+++ DATA RECORDS +++

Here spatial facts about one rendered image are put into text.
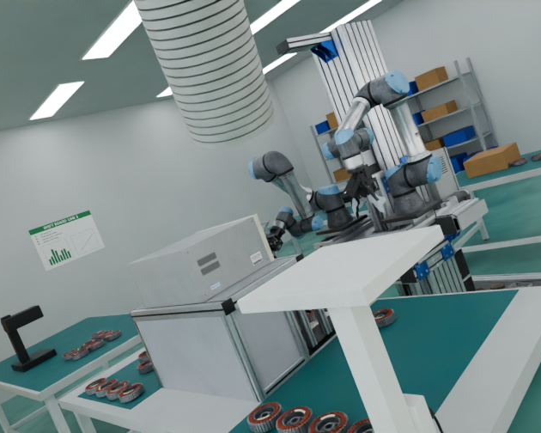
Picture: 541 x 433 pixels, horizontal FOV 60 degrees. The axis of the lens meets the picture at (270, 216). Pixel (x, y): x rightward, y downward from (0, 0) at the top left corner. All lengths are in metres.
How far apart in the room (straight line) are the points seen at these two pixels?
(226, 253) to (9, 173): 5.72
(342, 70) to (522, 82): 5.89
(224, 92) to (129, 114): 7.49
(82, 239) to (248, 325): 5.85
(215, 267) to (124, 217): 5.99
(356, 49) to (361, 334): 1.89
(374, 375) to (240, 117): 0.56
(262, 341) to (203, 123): 1.05
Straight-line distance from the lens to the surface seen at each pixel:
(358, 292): 0.88
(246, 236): 1.86
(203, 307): 1.67
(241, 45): 0.78
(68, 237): 7.30
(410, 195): 2.33
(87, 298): 7.30
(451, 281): 2.81
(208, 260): 1.73
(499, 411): 1.30
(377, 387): 1.01
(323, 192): 2.65
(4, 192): 7.20
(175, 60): 0.77
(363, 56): 2.64
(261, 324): 1.70
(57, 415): 3.31
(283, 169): 2.42
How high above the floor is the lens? 1.46
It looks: 5 degrees down
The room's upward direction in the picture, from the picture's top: 21 degrees counter-clockwise
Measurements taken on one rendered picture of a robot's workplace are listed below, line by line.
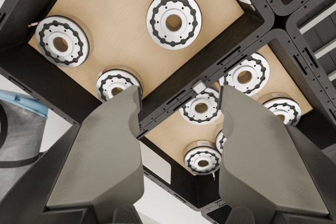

+++

**WHAT IS NEEDED**. Begin at the line containing "How far apart" and copy every line through the end of the data above exactly, omitting the pictures.

**RESPONSE AREA**.
How far apart in the room (straight line) are the points seen at these two pixels?
(226, 253) to (9, 173): 5.72
(342, 70) to (522, 82): 5.89
(224, 92) to (129, 114): 7.49
(82, 239) to (248, 325): 5.85
(215, 267) to (124, 217): 5.99
(356, 49) to (361, 334): 1.89
(374, 375) to (240, 117): 0.56
(262, 341) to (203, 123): 1.05
Straight-line distance from the lens to the surface seen at each pixel:
(358, 292): 0.88
(246, 236): 1.86
(203, 307): 1.67
(241, 45): 0.78
(68, 237): 7.30
(410, 195): 2.33
(87, 298): 7.30
(451, 281): 2.81
(208, 260): 1.73
(499, 411): 1.30
(377, 387): 1.01
(323, 192): 2.65
(4, 192): 7.20
(175, 60): 0.77
(363, 56): 2.64
(261, 324): 1.70
(57, 415): 3.31
(283, 169): 2.42
How high above the floor is the lens? 1.46
It looks: 5 degrees down
The room's upward direction in the picture, from the picture's top: 21 degrees counter-clockwise
Measurements taken on one rendered picture of a robot's workplace are listed below, line by line.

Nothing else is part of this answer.